At the time of the birth, shepherds were living outdoors in the fields and keeping watches at night over their flocks. (Luke 2:8) While sheep may be led out to pasture during the daytime at any season of the year, the fact that the shepherds were living out in the fields and spending the night there with their flocks provides a definite time indication for the period of Jesus’ birth.

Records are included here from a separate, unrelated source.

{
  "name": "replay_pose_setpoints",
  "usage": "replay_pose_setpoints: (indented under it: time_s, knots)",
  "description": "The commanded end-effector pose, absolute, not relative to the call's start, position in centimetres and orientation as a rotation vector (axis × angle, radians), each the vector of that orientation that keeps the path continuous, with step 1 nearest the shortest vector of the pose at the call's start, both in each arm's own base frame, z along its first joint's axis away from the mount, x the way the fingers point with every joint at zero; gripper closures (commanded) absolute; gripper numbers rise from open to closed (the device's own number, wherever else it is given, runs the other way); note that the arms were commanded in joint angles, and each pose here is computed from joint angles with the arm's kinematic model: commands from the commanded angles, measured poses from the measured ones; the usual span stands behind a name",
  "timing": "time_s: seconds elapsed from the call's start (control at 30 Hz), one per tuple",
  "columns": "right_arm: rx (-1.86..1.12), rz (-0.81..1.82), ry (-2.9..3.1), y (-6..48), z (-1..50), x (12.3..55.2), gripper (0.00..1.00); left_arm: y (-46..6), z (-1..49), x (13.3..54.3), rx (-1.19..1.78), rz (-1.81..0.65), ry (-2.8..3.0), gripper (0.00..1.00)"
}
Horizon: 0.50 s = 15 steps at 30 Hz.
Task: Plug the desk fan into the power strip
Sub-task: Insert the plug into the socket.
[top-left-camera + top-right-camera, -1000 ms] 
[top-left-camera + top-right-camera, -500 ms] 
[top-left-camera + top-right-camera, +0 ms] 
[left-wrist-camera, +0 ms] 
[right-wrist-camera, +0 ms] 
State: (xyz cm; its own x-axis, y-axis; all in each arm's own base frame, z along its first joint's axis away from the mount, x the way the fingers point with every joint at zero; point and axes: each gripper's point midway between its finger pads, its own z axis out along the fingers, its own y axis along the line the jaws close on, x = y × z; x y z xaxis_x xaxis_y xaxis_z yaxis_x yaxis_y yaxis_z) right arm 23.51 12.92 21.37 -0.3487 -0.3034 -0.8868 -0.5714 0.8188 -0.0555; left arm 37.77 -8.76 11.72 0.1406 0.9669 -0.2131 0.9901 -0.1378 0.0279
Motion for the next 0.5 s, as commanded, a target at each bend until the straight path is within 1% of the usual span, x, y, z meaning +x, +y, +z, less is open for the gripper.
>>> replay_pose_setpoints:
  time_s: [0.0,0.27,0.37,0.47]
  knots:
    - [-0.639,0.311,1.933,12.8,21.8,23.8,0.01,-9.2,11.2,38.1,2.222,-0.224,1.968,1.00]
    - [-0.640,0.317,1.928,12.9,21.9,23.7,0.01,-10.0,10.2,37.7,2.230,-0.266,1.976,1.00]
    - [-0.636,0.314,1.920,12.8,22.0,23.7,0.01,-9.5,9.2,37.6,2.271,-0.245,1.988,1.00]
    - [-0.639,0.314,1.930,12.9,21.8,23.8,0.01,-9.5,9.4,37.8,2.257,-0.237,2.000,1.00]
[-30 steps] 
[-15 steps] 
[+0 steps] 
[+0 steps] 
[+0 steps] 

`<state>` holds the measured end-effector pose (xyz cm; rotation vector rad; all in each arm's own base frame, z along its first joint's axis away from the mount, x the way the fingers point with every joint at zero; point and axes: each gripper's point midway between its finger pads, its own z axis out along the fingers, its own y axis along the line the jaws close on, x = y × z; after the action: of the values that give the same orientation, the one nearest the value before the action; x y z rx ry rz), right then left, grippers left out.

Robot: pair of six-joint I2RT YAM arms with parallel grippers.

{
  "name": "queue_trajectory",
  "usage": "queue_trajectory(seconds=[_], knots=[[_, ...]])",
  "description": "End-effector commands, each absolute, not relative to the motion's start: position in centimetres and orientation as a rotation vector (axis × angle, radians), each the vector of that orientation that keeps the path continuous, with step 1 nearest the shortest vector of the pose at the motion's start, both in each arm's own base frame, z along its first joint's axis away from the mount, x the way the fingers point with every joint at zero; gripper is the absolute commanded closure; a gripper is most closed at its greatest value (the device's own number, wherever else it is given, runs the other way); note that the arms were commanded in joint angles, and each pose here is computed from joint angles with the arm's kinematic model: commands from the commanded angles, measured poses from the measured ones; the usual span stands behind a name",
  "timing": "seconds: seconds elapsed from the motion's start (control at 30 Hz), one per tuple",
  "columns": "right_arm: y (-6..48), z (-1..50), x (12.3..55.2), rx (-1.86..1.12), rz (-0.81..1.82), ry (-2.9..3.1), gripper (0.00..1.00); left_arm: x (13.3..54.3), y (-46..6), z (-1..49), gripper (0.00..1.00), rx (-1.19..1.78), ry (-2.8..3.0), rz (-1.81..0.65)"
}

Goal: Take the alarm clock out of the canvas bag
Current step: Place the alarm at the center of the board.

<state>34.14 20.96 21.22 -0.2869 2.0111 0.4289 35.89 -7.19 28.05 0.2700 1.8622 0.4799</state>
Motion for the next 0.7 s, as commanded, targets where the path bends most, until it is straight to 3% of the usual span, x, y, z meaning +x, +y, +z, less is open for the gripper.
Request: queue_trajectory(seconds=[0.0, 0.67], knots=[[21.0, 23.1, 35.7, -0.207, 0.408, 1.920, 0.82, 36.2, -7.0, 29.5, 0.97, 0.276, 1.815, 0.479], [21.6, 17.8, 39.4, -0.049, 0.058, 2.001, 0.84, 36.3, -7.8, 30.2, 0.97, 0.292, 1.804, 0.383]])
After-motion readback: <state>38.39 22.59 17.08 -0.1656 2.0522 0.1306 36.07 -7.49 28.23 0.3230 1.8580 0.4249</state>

The rainy season for Palestine begins in the latter part of October, lasting several months. By December Bethlehem, like Jerusalem, experiences frequent frost at night. Thus the fact that shepherds of Bethlehem were in the fields at night points to a time prior to the start of the rainy season. It is also most unlikely that Caesar Augustus would unnecessarily provoke the Jews by ordering a registration in the wintry and rainy month of December, when traveling is particularly difficult.—Luke 2:1-6; compare Matthew 24:20.
Sometime after Jesus’ birth when his parents were residing, not in a stable, but in a house, Bethlehem was visited by some Oriental astrologers searching for the “young child.” (Matt. 2:1-12) Although divine action prevented their visit from bringing death to the child Jesus, the town of Bethlehem and its surrounding territory suffered the loss of all its male children of two years of age and under, murdered at the order of King Herod. (Matt. 2:12, 16) The inspired writer here quoted the prophecy at Jeremiah 31:15 as applying, so that Rachel, whose grave lay near Bethlehem, and whose children through Benjamin had throughout Israelite history been loyal supporters of the Davidic dynasty, is in effect represented as rising up and weeping over these slaughtered infants.—Matt. 2:17, 18.
The original location of the stable in Bethlehem in which Jesus was born is unknown. While what is called the “Church of the Nativity” is built over a cave located about twenty feet (6 meters) below the floor of the church, this cave, to which one must descend by steps, hardly fits the description of a stable into which cattle could be led. Additionally, history shows that Emperor Hadrian devastated Bethlehem along with Jerusalem in the early part of the second century C.E. and is said to have planted a grove to the god Adonis in the area then traditionally held to have been the place of Jesus’ birth. This grove is stated to have remained there for some two centuries, after which Constantine’s mother, Helena, erected the church called the “Church of the Nativity.” Thus, the identification of the exact place of the stable is quite conjectural.
2. A town in the territory of Zebulun. (Josh. 19:10, 15) As noted above, it was probably from this Bethlehem that Judge Ibzan proceeded and in which he was buried, since no mention is made of Ephrath nor of Judah in the account. (Judg. 12:8-10) Bethlehem of Zebulun is located some seven miles (11 kilometers) W-NW of Nazareth.